* [Exercise objective] Only the lines below, from the one with "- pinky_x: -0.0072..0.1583" through the one with "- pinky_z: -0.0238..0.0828", are to be written out, exactly.

-*-*-

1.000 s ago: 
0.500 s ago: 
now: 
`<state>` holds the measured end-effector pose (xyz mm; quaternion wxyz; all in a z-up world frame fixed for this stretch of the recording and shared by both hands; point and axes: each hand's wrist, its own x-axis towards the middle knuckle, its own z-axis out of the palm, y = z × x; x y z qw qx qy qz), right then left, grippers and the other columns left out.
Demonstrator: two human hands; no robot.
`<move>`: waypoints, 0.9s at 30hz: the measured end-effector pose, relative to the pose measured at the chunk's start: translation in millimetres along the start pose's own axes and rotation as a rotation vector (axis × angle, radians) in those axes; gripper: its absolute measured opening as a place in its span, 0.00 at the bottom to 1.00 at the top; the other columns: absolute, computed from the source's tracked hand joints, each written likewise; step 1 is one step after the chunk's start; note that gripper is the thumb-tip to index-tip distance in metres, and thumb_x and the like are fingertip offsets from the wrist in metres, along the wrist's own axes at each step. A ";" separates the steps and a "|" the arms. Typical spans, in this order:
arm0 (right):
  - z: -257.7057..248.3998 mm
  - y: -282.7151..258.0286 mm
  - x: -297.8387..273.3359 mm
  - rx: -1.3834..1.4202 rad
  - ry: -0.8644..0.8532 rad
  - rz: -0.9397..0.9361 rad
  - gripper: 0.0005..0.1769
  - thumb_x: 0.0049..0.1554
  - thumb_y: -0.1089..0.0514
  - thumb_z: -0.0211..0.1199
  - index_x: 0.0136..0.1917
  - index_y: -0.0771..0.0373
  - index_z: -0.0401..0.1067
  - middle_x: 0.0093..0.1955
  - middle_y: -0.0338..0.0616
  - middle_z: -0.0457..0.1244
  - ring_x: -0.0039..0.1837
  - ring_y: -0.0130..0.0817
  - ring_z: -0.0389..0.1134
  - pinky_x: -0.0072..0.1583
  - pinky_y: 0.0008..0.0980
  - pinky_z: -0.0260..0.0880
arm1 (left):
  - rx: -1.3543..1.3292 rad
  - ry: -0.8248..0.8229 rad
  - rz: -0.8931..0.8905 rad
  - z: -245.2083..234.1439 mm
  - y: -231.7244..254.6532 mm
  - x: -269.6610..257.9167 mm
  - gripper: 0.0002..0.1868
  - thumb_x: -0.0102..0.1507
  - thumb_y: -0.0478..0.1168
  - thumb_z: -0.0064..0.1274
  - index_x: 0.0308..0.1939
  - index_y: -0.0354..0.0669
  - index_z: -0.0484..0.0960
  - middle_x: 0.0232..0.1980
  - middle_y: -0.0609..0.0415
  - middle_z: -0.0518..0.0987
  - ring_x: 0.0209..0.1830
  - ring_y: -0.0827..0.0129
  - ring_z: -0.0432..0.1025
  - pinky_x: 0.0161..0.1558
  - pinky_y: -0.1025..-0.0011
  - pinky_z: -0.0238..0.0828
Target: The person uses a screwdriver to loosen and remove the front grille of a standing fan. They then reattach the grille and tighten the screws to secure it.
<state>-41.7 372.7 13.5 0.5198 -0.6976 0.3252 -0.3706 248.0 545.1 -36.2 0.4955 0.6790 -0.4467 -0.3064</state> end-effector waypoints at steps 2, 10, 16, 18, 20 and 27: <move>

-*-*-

* [Your response]
  - pinky_x: -0.0072..0.1583
  - pinky_y: 0.0008..0.0980
  - pinky_z: -0.0260..0.0880
arm1 (left):
  - rx: -1.3543..1.3292 rad
  - ry: -0.8248..0.8229 rad
  - rz: -0.8931..0.8905 rad
  - z: -245.2083..234.1439 mm
  - y: -231.7244..254.6532 mm
  - x: -269.6610..257.9167 mm
  - gripper: 0.0002..0.1868
  - thumb_x: -0.0102..0.1507
  - thumb_y: -0.0478..0.1168
  - thumb_z: -0.0064..0.1274
  - index_x: 0.0308..0.1939
  - index_y: -0.0354..0.0669
  - index_z: -0.0484..0.0960
  - middle_x: 0.0232..0.1980
  - middle_y: -0.0609..0.0415
  - middle_z: -0.0518..0.0987
  - ring_x: 0.0209..0.1830
  - ring_y: -0.0827..0.0129
  - ring_z: -0.0432..0.1025
  - pinky_x: 0.0161..0.1558
  - pinky_y: -0.1025..-0.0011
  - pinky_z: -0.0238..0.0828

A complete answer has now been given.